YOUR INSTRUCTIONS ▸ Would you copy all lines in the data that contain the word "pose"?

DATA ▸
┄┄┄┄┄┄┄┄┄┄┄┄┄┄┄┄┄┄┄┄

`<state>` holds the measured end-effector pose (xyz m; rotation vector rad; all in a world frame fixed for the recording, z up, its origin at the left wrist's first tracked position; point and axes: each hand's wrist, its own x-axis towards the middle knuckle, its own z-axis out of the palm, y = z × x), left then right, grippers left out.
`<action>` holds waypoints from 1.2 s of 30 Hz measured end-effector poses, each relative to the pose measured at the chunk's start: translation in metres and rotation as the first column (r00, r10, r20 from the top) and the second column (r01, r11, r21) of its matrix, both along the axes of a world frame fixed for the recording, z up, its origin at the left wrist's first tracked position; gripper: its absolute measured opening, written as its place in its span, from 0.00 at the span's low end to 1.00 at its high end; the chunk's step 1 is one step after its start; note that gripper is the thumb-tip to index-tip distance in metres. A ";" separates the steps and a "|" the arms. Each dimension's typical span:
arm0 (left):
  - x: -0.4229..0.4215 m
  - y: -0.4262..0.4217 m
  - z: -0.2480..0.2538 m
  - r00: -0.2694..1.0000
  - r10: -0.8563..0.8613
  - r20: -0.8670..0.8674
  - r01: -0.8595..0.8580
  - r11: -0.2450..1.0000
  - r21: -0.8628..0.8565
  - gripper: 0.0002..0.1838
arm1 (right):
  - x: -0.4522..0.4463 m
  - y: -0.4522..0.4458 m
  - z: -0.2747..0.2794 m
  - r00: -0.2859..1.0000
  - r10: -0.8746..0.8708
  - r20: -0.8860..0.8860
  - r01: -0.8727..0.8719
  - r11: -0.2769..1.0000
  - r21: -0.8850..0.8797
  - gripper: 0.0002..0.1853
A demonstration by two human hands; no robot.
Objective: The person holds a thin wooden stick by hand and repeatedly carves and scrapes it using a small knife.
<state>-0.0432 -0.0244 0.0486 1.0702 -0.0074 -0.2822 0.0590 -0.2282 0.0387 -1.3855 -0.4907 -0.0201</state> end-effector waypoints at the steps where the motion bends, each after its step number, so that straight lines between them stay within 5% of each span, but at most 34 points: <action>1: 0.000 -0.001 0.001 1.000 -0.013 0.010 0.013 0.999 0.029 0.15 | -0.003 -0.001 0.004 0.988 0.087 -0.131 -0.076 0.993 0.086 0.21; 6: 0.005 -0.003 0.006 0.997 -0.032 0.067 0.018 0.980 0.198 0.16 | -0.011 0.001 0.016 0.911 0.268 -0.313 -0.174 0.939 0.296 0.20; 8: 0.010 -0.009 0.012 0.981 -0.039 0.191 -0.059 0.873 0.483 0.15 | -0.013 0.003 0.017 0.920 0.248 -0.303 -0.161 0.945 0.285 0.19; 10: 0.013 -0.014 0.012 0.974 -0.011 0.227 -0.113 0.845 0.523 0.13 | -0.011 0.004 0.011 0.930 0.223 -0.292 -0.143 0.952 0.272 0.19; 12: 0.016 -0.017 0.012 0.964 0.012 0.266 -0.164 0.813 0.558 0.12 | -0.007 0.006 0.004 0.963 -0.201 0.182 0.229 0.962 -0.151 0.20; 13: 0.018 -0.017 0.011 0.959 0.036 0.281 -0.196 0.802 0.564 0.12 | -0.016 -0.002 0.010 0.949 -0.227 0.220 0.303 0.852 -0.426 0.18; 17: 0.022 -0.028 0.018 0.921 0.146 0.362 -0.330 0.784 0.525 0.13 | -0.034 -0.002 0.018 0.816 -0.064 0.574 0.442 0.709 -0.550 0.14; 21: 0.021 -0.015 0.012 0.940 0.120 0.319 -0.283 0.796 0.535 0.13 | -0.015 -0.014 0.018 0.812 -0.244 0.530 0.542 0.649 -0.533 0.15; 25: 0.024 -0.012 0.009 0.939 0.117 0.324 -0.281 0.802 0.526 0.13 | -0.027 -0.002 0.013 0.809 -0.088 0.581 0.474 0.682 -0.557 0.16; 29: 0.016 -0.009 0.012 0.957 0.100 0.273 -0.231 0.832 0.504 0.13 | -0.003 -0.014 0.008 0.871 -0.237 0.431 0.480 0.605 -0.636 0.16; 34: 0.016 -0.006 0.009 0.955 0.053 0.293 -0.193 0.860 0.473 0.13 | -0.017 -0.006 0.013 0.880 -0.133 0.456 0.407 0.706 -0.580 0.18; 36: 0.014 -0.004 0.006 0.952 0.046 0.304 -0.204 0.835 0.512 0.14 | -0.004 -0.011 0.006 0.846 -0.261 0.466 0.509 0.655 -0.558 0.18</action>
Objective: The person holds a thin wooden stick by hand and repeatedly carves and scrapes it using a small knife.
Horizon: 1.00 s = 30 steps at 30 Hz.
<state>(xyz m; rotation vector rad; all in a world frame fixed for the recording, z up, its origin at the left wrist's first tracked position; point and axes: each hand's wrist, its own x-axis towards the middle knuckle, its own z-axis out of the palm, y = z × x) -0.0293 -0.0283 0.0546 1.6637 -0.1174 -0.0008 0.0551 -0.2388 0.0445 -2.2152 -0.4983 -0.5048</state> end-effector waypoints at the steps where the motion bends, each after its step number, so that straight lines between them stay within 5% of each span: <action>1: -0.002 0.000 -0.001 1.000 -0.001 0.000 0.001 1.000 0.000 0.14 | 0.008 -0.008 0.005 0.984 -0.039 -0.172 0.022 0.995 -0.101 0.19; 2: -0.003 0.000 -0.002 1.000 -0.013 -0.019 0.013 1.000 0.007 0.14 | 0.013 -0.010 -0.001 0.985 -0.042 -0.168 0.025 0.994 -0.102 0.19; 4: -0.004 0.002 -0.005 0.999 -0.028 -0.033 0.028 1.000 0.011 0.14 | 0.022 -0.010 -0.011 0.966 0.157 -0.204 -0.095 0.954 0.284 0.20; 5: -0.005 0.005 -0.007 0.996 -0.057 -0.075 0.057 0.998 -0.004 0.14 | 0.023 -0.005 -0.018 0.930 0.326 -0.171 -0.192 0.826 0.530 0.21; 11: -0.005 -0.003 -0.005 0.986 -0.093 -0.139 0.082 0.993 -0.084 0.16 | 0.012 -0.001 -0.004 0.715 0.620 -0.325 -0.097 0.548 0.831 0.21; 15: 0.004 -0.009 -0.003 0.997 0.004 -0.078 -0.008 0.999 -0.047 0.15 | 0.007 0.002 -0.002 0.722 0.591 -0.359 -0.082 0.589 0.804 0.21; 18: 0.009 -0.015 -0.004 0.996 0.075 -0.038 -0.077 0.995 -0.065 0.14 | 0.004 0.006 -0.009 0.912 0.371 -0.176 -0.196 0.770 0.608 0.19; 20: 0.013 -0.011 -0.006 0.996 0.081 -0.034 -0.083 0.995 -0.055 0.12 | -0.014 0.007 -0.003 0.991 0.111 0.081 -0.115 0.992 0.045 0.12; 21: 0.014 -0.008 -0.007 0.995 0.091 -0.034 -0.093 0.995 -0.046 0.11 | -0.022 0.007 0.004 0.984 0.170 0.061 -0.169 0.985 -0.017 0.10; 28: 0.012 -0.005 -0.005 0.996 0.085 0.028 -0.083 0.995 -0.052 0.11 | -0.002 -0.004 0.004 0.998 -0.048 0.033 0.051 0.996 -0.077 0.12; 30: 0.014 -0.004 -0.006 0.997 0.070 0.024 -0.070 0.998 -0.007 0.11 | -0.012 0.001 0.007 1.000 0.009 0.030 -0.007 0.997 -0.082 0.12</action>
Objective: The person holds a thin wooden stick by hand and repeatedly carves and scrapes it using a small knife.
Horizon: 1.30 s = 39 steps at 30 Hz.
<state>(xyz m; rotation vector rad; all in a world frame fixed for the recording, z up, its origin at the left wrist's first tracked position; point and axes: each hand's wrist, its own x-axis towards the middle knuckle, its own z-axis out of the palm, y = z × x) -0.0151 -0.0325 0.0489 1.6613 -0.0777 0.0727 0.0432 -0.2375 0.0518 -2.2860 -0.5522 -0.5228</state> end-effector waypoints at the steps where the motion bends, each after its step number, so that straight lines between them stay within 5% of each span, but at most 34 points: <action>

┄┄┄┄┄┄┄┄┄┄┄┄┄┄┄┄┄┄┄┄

YOUR SOLUTION ▸
`<state>` holds the measured end-effector pose (xyz m; rotation vector rad; all in a world frame fixed for the recording, z up, its origin at the left wrist's first tracked position; point and axes: each hand's wrist, its own x-axis towards the middle knuckle, its own z-axis out of the palm, y = z × x), left then right, grippers left out.
`<action>` holds waypoints from 1.2 s of 30 Hz measured end-effector poses, each relative to the pose measured at the chunk's start: translation in metres and rotation as the first column (r00, r10, r20 from the top) and the second column (r01, r11, r21) of its matrix, both along the axes of a world frame fixed for the recording, z up, its origin at the left wrist's first tracked position; gripper: its absolute measured opening, written as its place in its span, from 0.00 at the span's low end to 1.00 at its high end; the chunk's step 1 is one step after its start; note that gripper is the thumb-tip to index-tip distance in metres. A ";" separates the steps and a "|" the arms. Each dimension's typical span:

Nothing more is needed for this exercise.